What is required -> For each line below that contains the word "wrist", return that line.

Data extract ->
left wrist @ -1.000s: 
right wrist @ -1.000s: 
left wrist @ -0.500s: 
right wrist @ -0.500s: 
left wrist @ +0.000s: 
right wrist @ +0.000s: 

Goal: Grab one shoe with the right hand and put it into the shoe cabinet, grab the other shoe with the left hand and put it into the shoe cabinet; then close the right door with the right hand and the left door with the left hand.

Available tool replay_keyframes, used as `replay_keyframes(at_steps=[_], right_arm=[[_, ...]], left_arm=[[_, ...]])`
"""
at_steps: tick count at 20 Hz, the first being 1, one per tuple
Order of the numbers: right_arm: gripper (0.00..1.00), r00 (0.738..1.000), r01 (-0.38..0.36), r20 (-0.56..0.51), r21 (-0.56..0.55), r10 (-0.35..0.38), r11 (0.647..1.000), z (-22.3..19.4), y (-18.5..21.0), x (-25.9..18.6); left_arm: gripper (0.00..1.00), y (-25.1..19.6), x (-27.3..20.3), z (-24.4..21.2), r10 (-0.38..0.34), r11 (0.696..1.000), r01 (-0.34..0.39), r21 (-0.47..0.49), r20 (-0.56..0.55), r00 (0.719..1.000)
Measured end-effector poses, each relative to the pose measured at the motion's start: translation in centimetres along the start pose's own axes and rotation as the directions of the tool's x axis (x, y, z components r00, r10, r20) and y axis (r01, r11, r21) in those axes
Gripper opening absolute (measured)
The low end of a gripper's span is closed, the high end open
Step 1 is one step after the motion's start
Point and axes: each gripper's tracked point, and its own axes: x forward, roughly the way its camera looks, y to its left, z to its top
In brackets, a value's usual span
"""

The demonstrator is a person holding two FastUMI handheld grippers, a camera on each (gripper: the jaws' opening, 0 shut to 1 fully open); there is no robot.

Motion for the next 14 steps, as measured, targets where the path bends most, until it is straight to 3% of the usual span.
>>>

Your response ->
left wrist @ -1.000s: 
right wrist @ -1.000s: 
left wrist @ -0.500s: 
right wrist @ -0.500s: 
left wrist @ +0.000s: 
right wrist @ +0.000s: 

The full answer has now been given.